**ASSIGNMENT:** The output should consist solely of the line containing "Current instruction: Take" and the lines that follow it through the end of the data below.

**DATASET EXTRACT:**
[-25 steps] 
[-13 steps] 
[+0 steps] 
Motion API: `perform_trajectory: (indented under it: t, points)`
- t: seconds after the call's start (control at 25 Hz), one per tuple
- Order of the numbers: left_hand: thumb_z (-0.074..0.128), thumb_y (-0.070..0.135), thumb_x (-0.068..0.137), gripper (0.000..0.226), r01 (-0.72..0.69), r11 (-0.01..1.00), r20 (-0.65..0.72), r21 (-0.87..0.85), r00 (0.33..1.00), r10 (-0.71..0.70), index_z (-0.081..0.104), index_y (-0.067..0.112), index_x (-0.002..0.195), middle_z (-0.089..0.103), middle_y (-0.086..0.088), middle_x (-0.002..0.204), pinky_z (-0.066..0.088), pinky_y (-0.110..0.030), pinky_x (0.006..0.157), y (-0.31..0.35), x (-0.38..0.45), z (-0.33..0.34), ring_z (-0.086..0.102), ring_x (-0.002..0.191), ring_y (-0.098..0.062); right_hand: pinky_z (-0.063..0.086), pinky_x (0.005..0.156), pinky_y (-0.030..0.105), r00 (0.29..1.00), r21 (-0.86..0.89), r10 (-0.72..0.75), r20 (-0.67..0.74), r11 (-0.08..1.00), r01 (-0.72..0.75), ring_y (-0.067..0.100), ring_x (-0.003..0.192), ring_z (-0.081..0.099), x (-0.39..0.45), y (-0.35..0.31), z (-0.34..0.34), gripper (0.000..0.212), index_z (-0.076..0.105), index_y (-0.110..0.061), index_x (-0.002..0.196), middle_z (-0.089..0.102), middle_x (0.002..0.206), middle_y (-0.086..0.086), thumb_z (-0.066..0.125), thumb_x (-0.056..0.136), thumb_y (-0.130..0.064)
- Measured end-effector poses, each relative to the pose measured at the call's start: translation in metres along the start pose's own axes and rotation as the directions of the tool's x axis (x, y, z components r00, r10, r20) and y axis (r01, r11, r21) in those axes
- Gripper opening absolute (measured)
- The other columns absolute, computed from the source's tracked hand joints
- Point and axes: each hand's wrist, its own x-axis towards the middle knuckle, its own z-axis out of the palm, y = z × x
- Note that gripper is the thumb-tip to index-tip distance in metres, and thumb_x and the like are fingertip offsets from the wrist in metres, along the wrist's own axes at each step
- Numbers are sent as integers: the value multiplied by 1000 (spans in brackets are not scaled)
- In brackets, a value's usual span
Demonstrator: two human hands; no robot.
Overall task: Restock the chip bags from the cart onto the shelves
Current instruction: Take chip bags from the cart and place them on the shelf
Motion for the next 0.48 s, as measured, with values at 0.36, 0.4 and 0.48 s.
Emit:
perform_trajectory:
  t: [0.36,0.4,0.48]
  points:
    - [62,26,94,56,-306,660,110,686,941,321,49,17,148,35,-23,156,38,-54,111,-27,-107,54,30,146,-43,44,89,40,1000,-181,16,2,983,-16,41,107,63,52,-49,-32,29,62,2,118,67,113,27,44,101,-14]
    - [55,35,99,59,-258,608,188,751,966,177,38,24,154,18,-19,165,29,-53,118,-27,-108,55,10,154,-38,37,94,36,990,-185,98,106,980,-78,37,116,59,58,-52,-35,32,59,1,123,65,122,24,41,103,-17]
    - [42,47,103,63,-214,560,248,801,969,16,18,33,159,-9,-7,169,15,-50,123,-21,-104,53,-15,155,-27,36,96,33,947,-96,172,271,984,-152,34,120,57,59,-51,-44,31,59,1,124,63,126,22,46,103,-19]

**REPLY:**
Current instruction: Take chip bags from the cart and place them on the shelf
Motion for the next 0.48 s, as measured, with values at 0.36, 0.4 and 0.48 s.
Emit:
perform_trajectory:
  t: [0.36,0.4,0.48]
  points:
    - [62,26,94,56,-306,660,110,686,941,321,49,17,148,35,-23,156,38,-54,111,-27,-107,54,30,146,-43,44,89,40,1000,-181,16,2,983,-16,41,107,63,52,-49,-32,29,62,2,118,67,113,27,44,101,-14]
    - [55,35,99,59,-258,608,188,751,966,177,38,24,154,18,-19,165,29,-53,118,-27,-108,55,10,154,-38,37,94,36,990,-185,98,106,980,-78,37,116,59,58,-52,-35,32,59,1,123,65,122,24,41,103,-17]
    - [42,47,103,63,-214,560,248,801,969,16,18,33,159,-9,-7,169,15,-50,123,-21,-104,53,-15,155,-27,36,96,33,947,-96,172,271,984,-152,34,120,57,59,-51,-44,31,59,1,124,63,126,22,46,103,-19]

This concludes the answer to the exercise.